Algorithm development and the clinical and economic burden of Cushing's disease in a large US health plan database.

PubMed

Burton, Tanya; Le Nestour, Elisabeth; Neary, Maureen; Ludlam, William H

2016-04-01

This study aimed to develop an algorithm to identify patients with CD, and quantify the clinical and economic burden that patients with CD face compared to CD-free controls. A retrospective cohort study of CD patients was conducted in a large US commercial health plan database between 1/1/2007 and 12/31/2011. A control group with no evidence of CD during the same time was matched 1:3 based on demographics. Comorbidity rates were compared using Poisson and health care costs were compared using robust variance estimation. A case-finding algorithm identified 877 CD patients, who were matched to 2631 CD-free controls. The age and sex distribution of the selected population matched the known epidemiology of CD. CD patients were found to have comorbidity rates that were two to five times higher and health care costs that were four to seven times higher than CD-free controls.
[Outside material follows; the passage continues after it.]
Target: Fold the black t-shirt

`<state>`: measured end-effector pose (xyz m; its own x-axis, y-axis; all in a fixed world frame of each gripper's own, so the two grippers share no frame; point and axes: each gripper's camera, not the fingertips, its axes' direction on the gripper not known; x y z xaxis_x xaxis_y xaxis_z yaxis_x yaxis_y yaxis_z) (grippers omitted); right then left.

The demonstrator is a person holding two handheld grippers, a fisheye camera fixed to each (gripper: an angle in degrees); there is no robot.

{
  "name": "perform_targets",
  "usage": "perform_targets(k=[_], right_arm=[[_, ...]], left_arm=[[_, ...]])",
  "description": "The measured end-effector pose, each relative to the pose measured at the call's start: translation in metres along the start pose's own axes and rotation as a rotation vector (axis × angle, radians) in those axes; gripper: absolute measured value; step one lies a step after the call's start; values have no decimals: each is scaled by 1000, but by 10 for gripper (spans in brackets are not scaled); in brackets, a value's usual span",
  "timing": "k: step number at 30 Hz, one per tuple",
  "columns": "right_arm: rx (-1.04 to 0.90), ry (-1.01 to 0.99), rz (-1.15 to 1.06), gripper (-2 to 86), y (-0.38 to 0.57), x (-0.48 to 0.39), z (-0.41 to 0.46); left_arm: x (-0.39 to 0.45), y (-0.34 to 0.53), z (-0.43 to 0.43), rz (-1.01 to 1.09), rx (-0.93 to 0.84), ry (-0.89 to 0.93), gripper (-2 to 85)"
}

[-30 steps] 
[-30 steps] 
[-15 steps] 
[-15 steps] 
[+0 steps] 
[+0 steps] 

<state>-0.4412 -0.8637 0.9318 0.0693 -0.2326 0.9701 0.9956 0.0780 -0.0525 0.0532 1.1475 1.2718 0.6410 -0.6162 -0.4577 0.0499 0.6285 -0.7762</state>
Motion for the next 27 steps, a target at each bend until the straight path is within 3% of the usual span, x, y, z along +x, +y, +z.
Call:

An algorithm based on eight pituitary conditions and procedures appeared to identify CD patients in a claims database without a unique diagnosis code. Young CD patients had high rates of comorbidities that are more commonly observed in an older population (e.g., diabetes, hypertension, and cardiovascular disease). Observed health care costs were also high for CD patients compared to CD-free controls, but may have been even higher if the sample had included healthier controls with no health care use as well. Earlier diagnosis, improved surgery success rates, and better treatments may all help to reduce the chronic comorbidity and high health care costs associated with CD.